- WORK ORDER:
Extract exactly the lines from the top of the records through the line containing "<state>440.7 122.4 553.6", and keep pictures out of the copy.

- EXTRACTED DATA:
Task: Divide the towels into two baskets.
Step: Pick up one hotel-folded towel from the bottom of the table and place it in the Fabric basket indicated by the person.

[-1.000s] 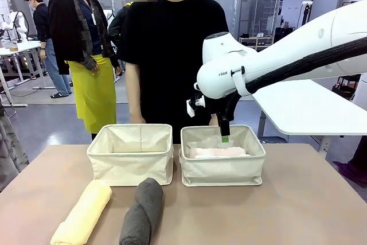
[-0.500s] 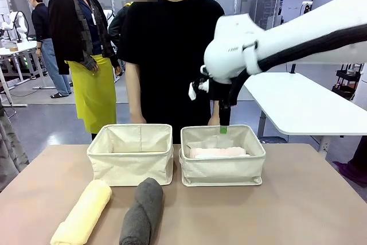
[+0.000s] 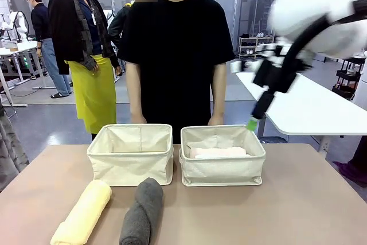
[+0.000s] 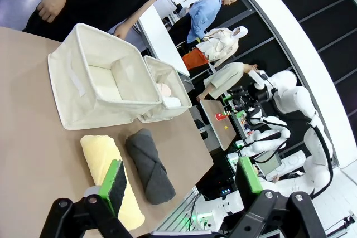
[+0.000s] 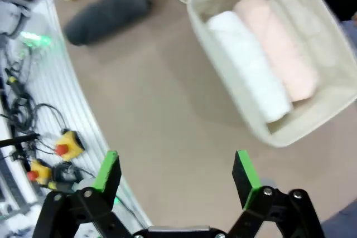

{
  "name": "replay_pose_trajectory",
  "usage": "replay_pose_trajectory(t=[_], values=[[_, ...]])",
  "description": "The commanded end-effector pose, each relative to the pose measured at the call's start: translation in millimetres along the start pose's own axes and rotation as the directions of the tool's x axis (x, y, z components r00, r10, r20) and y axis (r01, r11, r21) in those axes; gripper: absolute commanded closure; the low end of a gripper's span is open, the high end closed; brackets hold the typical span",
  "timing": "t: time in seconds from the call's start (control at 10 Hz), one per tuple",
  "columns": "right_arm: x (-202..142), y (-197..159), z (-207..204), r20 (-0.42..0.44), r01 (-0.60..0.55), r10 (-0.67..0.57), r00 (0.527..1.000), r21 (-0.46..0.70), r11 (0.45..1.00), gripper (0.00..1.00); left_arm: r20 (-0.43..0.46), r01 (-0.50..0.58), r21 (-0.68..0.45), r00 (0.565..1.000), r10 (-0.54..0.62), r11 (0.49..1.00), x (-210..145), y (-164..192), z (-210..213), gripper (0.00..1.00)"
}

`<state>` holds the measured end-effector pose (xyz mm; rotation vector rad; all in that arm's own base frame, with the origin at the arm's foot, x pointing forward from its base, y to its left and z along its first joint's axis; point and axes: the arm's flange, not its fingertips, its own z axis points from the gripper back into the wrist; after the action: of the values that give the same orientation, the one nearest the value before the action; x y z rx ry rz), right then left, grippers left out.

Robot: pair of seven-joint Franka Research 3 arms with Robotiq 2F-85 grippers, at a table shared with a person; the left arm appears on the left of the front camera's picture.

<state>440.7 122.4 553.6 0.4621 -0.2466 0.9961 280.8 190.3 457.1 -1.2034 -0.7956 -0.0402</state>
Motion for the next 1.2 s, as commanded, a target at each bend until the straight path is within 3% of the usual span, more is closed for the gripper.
replay_pose_trajectory(t=[0.0,0.2,0.3,0.5,0.7,0.9,1.1], values=[[-70.5,-25.4,8.5,0.174,0.131,-0.162,0.971,0.18,0.975,0.0,0.006,0.01,-0.014,1.0,-0.01,1.0,-0.7,-2.3,2.7,0.0],[-135.8,-44.3,35.9,0.301,0.199,-0.295,0.907,0.313,0.929,0.0,0.006,0.01,-0.014,1.0,-0.01,1.0,-0.7,-2.3,2.7,0.0],[-183.0,-55.0,55.1,0.395,0.261,-0.395,0.83,0.351,0.899,0.0,0.006,0.01,-0.014,1.0,-0.01,1.0,-0.7,-2.3,2.7,0.0],[-261.8,-60.4,82.4,0.493,0.28,-0.499,0.713,0.452,0.847,0.0,0.006,0.01,-0.014,1.0,-0.01,1.0,-0.7,-2.3,2.7,0.0],[-318.4,-64.4,92.5,0.471,0.27,-0.556,0.685,0.545,0.794,0.0,0.006,0.01,-0.014,1.0,-0.01,1.0,-0.7,-2.3,2.7,0.0],[-376.4,-63.7,80.2,0.459,0.336,-0.675,0.578,0.619,0.71,0.0,0.006,0.01,-0.014,1.0,-0.01,1.0,-0.7,-2.3,2.7,0.0],[-393.0,-63.2,70.3,0.488,0.332,-0.691,0.534,0.631,0.701,0.0,0.006,0.01,-0.014,1.0,-0.01,1.0,-0.7,-2.3,2.7,0.0]])
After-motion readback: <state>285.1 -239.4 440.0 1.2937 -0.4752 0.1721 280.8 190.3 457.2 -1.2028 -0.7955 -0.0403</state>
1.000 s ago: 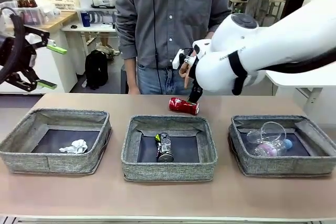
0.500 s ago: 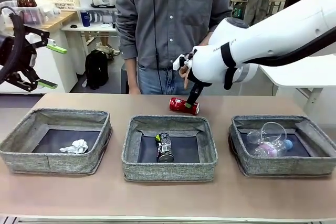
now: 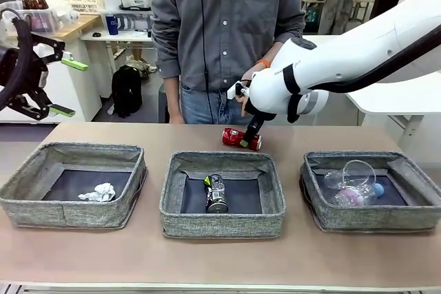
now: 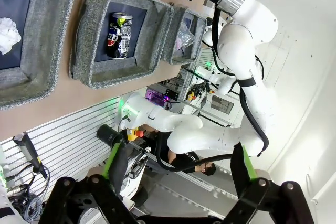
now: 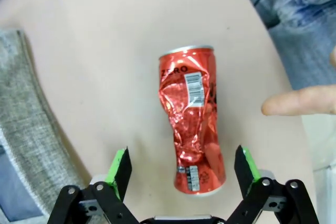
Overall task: Sort the waste into the appropriate baskets.
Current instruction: Pick up the waste item pointed out by the person.
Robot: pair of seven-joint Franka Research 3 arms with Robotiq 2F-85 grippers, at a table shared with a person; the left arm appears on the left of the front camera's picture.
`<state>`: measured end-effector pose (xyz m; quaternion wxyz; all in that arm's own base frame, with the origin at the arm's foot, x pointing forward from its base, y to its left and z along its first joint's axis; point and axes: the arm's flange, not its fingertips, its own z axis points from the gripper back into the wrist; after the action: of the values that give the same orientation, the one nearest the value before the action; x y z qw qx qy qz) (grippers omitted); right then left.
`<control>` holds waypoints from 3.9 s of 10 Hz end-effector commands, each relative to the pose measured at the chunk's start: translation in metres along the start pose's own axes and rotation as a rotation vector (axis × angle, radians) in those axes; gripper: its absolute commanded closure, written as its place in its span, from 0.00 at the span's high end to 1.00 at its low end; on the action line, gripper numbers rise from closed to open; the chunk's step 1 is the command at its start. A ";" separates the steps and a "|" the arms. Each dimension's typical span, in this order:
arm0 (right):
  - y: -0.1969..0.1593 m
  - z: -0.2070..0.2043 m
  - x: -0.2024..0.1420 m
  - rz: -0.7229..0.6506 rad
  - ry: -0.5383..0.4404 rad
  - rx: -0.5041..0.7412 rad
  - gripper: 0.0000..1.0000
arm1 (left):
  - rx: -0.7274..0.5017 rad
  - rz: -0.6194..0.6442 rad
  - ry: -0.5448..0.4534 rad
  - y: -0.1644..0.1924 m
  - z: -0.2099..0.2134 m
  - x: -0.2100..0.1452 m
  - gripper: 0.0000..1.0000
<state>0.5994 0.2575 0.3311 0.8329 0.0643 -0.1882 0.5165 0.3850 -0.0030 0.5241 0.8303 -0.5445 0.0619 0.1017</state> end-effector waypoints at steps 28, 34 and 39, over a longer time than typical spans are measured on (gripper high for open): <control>0.127 0.227 -0.043 -0.084 0.109 -0.224 0.00 | -0.011 -0.005 -0.007 -0.002 0.000 -0.001 1.00; 0.152 0.276 0.038 -0.154 0.076 -0.094 0.33 | -0.011 -0.005 -0.007 -0.002 0.000 -0.001 1.00; 0.235 0.383 0.128 -0.687 0.274 0.058 0.33 | -0.011 -0.005 -0.007 -0.002 0.000 -0.001 1.00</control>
<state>0.3354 0.3375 0.6987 0.9665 0.0604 -0.0386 0.2466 0.3851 -0.0033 0.5243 0.8305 -0.5443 0.0617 0.1014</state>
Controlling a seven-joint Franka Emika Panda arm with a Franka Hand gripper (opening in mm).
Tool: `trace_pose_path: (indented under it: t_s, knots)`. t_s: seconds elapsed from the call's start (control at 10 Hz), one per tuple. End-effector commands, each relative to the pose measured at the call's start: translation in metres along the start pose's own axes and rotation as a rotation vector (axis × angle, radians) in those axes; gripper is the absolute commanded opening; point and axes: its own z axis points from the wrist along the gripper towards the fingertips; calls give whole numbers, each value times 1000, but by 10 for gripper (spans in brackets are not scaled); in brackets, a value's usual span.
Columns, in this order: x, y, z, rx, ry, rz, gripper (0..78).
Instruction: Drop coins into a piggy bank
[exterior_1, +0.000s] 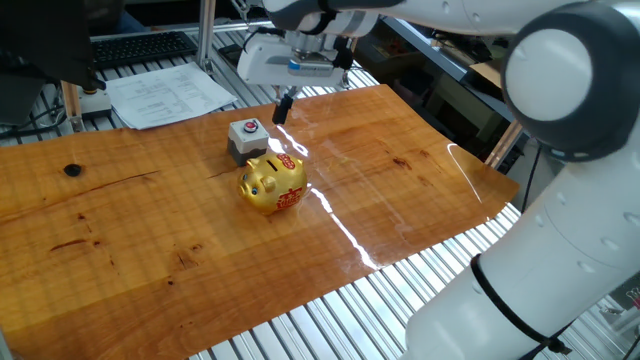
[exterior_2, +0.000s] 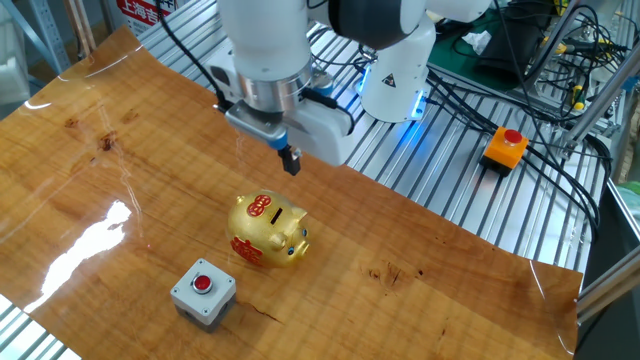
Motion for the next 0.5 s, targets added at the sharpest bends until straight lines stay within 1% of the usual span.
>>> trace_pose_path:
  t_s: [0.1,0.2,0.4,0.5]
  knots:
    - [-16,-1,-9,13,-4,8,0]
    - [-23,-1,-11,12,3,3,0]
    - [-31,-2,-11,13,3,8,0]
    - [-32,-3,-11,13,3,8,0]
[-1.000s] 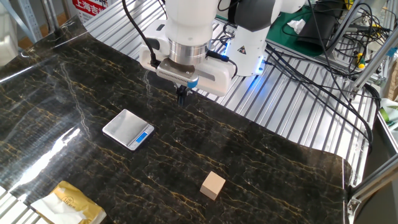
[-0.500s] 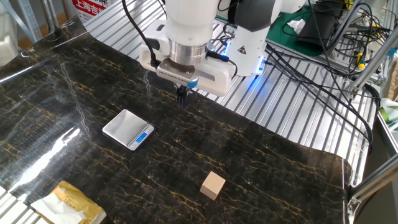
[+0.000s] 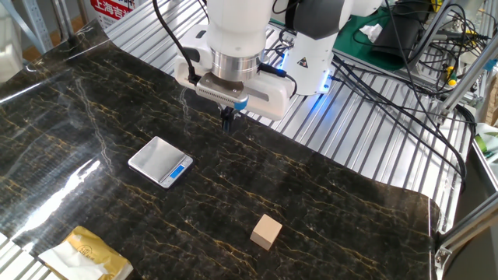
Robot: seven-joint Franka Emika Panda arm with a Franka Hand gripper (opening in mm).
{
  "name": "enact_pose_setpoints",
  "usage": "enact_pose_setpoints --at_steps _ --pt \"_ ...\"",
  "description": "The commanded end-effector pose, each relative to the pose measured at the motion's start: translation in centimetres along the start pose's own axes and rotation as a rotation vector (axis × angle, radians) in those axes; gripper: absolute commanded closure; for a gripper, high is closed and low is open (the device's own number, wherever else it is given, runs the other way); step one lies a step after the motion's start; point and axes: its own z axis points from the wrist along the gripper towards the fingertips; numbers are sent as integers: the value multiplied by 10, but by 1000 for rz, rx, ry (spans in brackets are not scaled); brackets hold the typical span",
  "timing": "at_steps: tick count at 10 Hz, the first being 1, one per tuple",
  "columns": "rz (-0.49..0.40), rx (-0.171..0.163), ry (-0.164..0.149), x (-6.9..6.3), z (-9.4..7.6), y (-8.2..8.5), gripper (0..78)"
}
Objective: Place the block on the scale
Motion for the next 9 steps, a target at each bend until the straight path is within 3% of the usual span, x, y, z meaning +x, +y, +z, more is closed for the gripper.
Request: enact_pose_setpoints --at_steps 1,9 --pt "6 -1 4 -1 -1 0 776" --pt "5 -1 7 -1 -2 0 776"
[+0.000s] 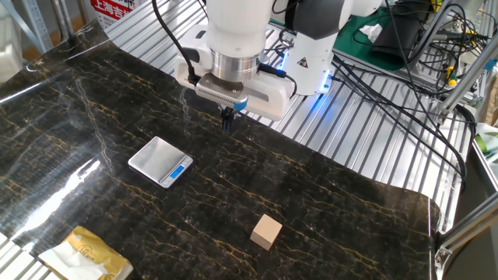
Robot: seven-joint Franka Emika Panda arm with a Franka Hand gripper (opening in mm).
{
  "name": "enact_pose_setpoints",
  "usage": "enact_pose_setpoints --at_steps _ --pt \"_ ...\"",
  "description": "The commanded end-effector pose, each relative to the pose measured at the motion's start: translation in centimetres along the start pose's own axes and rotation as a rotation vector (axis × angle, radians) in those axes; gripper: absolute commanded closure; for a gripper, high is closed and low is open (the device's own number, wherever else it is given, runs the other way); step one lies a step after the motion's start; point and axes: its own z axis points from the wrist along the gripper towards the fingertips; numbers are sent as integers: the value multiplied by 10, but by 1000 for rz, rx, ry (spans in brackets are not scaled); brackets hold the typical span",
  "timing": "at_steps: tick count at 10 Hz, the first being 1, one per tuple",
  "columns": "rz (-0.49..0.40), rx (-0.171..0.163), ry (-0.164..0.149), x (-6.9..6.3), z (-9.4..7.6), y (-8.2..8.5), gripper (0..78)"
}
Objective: Place the block on the scale
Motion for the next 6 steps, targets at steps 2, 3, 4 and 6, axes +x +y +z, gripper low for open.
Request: enact_pose_setpoints --at_steps 2,3,4,6 --pt "1 1 -3 -1 -1 0 776" --pt "1 1 -5 -1 -1 0 776" --pt "1 1 -7 -1 -1 0 776" --pt "1 2 -11 -1 -1 0 776"
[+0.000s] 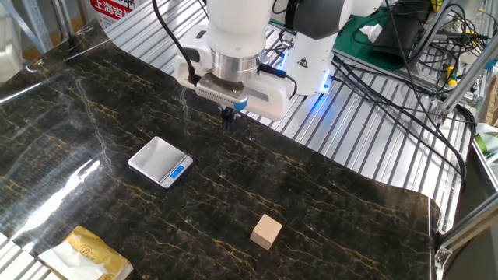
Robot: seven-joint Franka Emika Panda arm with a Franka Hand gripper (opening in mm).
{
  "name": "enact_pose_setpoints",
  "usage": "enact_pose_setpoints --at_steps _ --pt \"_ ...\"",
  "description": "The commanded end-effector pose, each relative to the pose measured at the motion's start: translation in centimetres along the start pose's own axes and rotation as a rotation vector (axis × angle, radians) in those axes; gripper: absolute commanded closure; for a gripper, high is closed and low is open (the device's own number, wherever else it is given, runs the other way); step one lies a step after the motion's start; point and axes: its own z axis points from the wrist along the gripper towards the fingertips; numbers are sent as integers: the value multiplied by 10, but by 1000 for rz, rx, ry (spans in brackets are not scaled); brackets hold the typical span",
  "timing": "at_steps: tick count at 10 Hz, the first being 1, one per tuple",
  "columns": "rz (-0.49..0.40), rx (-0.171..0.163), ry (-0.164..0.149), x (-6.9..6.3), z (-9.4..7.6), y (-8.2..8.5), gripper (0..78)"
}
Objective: Place the block on the scale
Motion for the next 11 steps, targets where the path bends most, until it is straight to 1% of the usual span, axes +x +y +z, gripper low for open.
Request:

- EXERCISE RESULT:
Task: Divide the towels into two baskets.
Step: Pick up one hotel-folded towel from the bottom of the table and place it in the Fabric basket indicated by the person.

[-1.000s] 
[-0.500s] 
[+0.000s] 
[+0.000s] 
[+0.000s] 

{
  "name": "replay_pose_trajectory",
  "usage": "replay_pose_trajectory(t=[_], values=[[_, ...]])",
  "description": "The commanded end-effector pose, each relative to the pose measured at the call's start: translation in millimetres along the start pose's own axes and rotation as the directions of the tool's x axis (x, y, z components r00, r10, r20) and y axis (r01, r11, r21) in those axes; gripper: absolute commanded closure; the low end of a gripper's span is open, the high end closed; brackets hold the typical span",
  "timing": "t: time in seconds from the call's start (control at 10 Hz), one per tuple",
  "columns": "right_arm: x (-202..142), y (-197..159), z (-207..204), r20 (-0.42..0.44), r01 (-0.60..0.55), r10 (-0.67..0.57), r00 (0.527..1.000), r21 (-0.46..0.70), r11 (0.45..1.00), gripper (0.00..1.00); left_arm: r20 (-0.43..0.46), r01 (-0.50..0.58), r21 (-0.68..0.45), r00 (0.565..1.000), r10 (-0.54..0.62), r11 (0.49..1.00), x (-210..145), y (-164..192), z (-210..213), gripper (0.00..1.00)"
}

`<state>` holds the measured end-effector pose (xyz mm; rotation vector rad; all in that arm's own base frame, with the origin at the arm's foot, x pointing forward from its base, y to its left and z along its first joint's axis; point and axes: the arm's flange, not its fingertips, its own z axis points from the gripper back into the wrist; after the action: of the values that give the same orientation, the one nearest the value before the action; x y z rx ry rz), right then left, grippers left out.

Robot: pair of seven-joint Franka Research 3 arms with Robotiq 2F-85 grippers, at a table shared with a person; the left arm appears on the left of the front camera's picture.

<state>440.7 122.4 553.6 0.4621 -0.2466 0.9961 280.8 190.3 457.1 -1.2034 -0.7956 -0.0402</state>

Nothing further is needed for the exercise.